• **Problem to solve**:
The answer must restate the records below word for word.

• **Information given**:
___
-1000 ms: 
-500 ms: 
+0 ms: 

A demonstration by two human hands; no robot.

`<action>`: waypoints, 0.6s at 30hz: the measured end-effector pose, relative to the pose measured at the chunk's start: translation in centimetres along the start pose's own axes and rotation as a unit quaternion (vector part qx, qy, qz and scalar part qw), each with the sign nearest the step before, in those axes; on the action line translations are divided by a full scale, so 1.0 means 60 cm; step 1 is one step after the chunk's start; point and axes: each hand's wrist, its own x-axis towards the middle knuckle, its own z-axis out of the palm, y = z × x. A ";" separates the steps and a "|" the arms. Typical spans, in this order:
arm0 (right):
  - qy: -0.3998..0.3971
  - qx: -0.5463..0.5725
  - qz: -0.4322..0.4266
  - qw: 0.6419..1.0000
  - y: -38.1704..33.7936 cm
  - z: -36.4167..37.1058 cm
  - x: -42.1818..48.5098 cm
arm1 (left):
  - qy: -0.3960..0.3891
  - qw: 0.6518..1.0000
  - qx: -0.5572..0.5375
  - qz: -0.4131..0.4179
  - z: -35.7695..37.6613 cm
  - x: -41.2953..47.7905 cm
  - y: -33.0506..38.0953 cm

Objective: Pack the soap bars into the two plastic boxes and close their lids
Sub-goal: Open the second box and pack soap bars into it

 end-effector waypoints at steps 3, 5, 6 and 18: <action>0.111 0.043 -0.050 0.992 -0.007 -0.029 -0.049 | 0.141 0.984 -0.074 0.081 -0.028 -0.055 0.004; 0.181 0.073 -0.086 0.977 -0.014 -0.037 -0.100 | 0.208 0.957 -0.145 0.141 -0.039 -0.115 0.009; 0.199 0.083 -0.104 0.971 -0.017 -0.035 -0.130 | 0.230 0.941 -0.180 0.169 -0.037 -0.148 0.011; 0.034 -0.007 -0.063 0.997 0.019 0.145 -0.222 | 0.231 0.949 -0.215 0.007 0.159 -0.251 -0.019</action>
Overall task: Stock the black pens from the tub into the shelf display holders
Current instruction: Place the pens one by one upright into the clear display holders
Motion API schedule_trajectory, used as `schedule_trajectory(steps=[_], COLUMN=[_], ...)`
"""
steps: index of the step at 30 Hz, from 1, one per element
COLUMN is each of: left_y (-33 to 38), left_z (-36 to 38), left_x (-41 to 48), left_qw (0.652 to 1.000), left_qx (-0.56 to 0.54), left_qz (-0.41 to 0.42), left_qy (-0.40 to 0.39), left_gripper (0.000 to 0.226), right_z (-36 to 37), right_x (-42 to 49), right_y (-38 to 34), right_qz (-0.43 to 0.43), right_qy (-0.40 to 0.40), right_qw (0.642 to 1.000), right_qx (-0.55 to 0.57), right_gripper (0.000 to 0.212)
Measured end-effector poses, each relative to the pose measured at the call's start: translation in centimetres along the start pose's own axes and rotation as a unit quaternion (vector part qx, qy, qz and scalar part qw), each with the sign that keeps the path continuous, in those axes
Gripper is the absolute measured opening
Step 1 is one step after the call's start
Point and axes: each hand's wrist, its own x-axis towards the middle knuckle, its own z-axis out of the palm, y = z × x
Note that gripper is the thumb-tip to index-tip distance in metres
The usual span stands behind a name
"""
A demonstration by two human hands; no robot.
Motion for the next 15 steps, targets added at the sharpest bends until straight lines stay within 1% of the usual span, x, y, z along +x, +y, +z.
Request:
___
• **Solution to the exercise**:
-1000 ms: 
-500 ms: 
+0 ms: 

A demonstration by two human hands; no robot.

`<action>`: waypoints, 0.6s at 30hz: the measured end-effector pose, relative to the pose measured at the chunk's start: translation in centimetres along the start pose's own axes and rotation as a unit quaternion (vector part qx, qy, qz and scalar part qw), each with the sign nearest the step before, in those axes; on the action line translations are divided by a full scale, so 1.0 means 60 cm; step 1 is one step after the chunk's start; point and axes: each hand's wrist, its own x-axis towards the middle knuckle, its own z-axis out of the palm, y = z × x. A ";" separates the steps and a "|" the arms. Typical spans, in this order:
arm0 (right):
  - qy: -0.3998..0.3971
  - qx: -0.5463..0.5725
  - qz: -0.4322..0.4266
  - qw: 0.6419..1.0000
  - y: -38.1704..33.7936 cm
  - z: -36.4167..37.1058 cm
  - x: -42.1818..48.5098 cm
arm1 (left):
  - qy: -0.3960..0.3891
  - qw: 0.6518..1.0000
  - qx: -0.5572..0.5375
  - qz: -0.4131..0.4179
  - z: -35.7695..37.6613 cm
  - x: -41.2953..47.7905 cm
  - y: -33.0506..38.0953 cm

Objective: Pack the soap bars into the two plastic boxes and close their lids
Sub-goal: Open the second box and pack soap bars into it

 end-effector waypoints at steps 3, 5, 6 and 18: <action>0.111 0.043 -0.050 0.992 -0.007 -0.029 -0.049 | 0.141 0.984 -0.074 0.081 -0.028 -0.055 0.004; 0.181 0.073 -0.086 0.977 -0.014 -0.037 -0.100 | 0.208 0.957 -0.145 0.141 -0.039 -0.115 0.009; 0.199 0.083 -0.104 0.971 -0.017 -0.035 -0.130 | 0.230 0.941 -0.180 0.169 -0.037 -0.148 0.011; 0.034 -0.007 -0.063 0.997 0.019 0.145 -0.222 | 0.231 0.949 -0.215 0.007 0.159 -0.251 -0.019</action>
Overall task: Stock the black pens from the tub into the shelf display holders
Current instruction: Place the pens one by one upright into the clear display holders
Motion API schedule_trajectory, used as `schedule_trajectory(steps=[_], COLUMN=[_], ...)`
"""
steps: index of the step at 30 Hz, from 1, one per element
COLUMN is each of: left_y (-33 to 38), left_z (-36 to 38), left_x (-41 to 48), left_qw (0.652 to 1.000), left_qx (-0.56 to 0.54), left_qz (-0.41 to 0.42), left_qy (-0.40 to 0.39), left_gripper (0.000 to 0.226), right_z (-36 to 37), right_x (-42 to 49), right_y (-38 to 34), right_qz (-0.43 to 0.43), right_qy (-0.40 to 0.40), right_qw (0.642 to 1.000), right_qx (-0.55 to 0.57), right_gripper (0.000 to 0.212)
Measured end-effector poses, each relative to the pose measured at the call's start: translation in centimetres along the start pose's own axes and rotation as a unit quaternion (vector part qx, qy, qz and scalar part qw), each with the sign that keeps the path continuous, in those axes
Gripper is the absolute measured opening
Step 1 is one step after the call's start
Point and axes: each hand's wrist, its own x-axis towards the middle knuckle, its own z-axis out of the palm, y = z × x
Note that gripper is the thumb-tip to index-tip distance in metres
The usual span stands behind a name
"""
A demonstration by two human hands; no robot.
Motion for the next 15 steps, targets added at the sharpest bends until straight lines stay within 1% of the usual span, x, y, z along +x, +y, +z.
Request:

The exercise closes with this answer.